VEGF overexpression induces post-ischaemic neuroprotection
Our data strongly indicate a powerful direct neuroprotective function of VEGF, as brain damage after focal ischaemia is significantly attenuated in VEGF-overexpressing mice, both after longer lasting ischaemia (90 min) leading to brain infarction and after mild ischaemia (30 min) associated with disseminated neuronal injury. The protective effect of VEGF is associated with an inhibition of caspase-3 activity, suggesting that VEGF inhibited executive cell death pathways, in line with previous studies showing neuroprotection after VEGF treatment, both in vitro (Matsuzaki et al., 2001) and in vivo (Sun et al., 2003). It appears that VEGF receptor-2 as well as neuropilin-1 are transducing the protective signal (Matsuzaki et al., 2001), possibly leading to subsequent activation of phosphatidylinositol 3-kinase/Akt and extracellular-regulated kinase (ERK-1/-2) pathways (recently reviewed by Marti, 2002; Rosenstein and Krum, 2004). Recent data suggest that VEGF can also act on the neuronal microtubular content, which is involved with growth, stability and maturation of neural cells (Rosenstein et al., 2003). Taken together, VEGF could play a significant role in brain repair and emerges more and more as a central player in neurodegenerative disorders (Storkebaum and Carmeliet, 2004) with potent direct neuroprotective (Marti, 2002; Sun et al., 2003) and neurotrophic (Sondell et al., 1999; Rosenstein et al., 2003) functions.
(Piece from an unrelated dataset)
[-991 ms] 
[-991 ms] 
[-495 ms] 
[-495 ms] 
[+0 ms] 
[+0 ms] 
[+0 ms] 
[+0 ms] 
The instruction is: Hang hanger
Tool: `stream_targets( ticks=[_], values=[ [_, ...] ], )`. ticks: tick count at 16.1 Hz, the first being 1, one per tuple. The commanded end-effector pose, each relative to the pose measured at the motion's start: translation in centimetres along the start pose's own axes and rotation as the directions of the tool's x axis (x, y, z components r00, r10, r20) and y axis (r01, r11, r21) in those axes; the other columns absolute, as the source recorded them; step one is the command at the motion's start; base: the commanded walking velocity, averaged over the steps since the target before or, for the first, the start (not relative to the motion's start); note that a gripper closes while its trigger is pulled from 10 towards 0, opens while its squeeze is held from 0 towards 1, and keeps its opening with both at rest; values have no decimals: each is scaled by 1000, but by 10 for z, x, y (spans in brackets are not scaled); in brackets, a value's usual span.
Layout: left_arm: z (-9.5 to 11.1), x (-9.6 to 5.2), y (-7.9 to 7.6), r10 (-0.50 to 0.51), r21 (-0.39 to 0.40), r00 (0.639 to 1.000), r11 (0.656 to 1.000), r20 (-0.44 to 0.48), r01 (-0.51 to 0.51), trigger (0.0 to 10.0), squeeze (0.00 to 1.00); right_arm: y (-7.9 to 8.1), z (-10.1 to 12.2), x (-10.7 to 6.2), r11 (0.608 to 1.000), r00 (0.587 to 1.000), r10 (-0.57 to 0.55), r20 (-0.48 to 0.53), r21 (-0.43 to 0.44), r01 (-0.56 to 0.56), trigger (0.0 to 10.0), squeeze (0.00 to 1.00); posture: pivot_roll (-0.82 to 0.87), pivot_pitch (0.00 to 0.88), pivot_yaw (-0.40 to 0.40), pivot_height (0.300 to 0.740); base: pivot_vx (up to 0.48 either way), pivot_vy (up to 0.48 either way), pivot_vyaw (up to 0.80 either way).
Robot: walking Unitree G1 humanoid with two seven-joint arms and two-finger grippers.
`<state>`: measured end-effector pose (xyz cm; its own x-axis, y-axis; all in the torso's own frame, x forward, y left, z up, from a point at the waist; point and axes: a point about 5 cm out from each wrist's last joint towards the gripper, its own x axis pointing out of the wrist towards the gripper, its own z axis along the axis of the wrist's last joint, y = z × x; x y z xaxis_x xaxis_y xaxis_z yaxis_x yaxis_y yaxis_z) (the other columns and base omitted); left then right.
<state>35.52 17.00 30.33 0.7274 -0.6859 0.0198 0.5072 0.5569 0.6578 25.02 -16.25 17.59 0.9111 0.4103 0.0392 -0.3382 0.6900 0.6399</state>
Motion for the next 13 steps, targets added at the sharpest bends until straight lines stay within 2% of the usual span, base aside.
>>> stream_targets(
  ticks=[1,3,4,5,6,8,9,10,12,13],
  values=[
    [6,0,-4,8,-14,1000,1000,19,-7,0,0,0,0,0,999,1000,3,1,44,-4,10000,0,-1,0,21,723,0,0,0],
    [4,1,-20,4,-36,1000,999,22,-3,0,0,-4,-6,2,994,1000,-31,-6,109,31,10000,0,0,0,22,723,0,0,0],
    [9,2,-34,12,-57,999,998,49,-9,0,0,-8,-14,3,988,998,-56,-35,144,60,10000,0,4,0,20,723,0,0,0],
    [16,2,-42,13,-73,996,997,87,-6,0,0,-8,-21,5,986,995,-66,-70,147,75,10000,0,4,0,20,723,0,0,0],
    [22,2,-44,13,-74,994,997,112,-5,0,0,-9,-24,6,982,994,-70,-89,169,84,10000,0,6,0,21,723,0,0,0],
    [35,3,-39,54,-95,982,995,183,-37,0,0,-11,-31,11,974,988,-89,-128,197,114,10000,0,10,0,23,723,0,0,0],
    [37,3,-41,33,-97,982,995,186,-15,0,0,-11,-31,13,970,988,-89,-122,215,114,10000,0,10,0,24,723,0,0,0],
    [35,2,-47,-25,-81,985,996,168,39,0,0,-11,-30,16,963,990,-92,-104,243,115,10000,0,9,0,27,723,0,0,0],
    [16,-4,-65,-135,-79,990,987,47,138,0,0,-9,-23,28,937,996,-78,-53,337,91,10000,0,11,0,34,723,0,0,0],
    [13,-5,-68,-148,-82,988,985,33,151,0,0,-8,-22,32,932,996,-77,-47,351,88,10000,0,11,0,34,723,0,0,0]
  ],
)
VEGF overexpression causes mild BBB dysfunction
Finally, when VEGF therapy for stroke patients is considered, the potent permeability-inducing effect of this factor (Senger et al., 1983) must be borne in mind. Oedema formation depends on VEGF dosage, application time and localization (topical or systemic), as well as on concomitant activation of VEGF receptors. In our VEGF transgenic animals, cerebral vessels appear tight and non-leaky (Vogel et al., 2004), probably due to the absence of VEGF receptor activation which is commonly associated with vasogenic oedema formation (Croll and Wiegand, 2001). Similarly, chronic intraventricular infusion of VEGF into normal non-ischaemic rat brain resulted in a dose-dependent increase in vessel density and vascular permeability, though without a corresponding increase of brain water content (Harrigan et al., 2002). Accordingly, we were unable to detect detrimental effects of VEGF overexpression on brain oedema formation after MCA occlusion although enhanced angiogenesis mildly increased BBB leakage as assessed by sodium fluorescein. The degree of vascular leakage was comparable with the effect observed when mice were subjected to severe systemic hypoxia (Schoch et al., 2002). It is difficult to predict whether clinical CNS symptoms associated with hypoxia, e.g. during exposure to high altitude (Hackett and Roach, 2001), could be the consequence of such a mild BBB dysfunction. BBB opening can disturb local ion concentrations and thus might interfere with proper neural function (Bradbury, 1993). Behavioural tests with VEGF transgenic mice, however, revealed no differences when compared with non-transgenic littermates (unpublished own observation), arguing against a significant effect of the mild BBB opening. Gross breakdown of the BBB will certainly cause vasogenic cerebral oedema and even result in the transmigration of activated leukocytes (Petty and Lo, 2002). In fact, when high doses of VEGF were delivered to the brain of normal rats, detrimental oedema formation causing animal death has been observed (Vogel et al., 2003).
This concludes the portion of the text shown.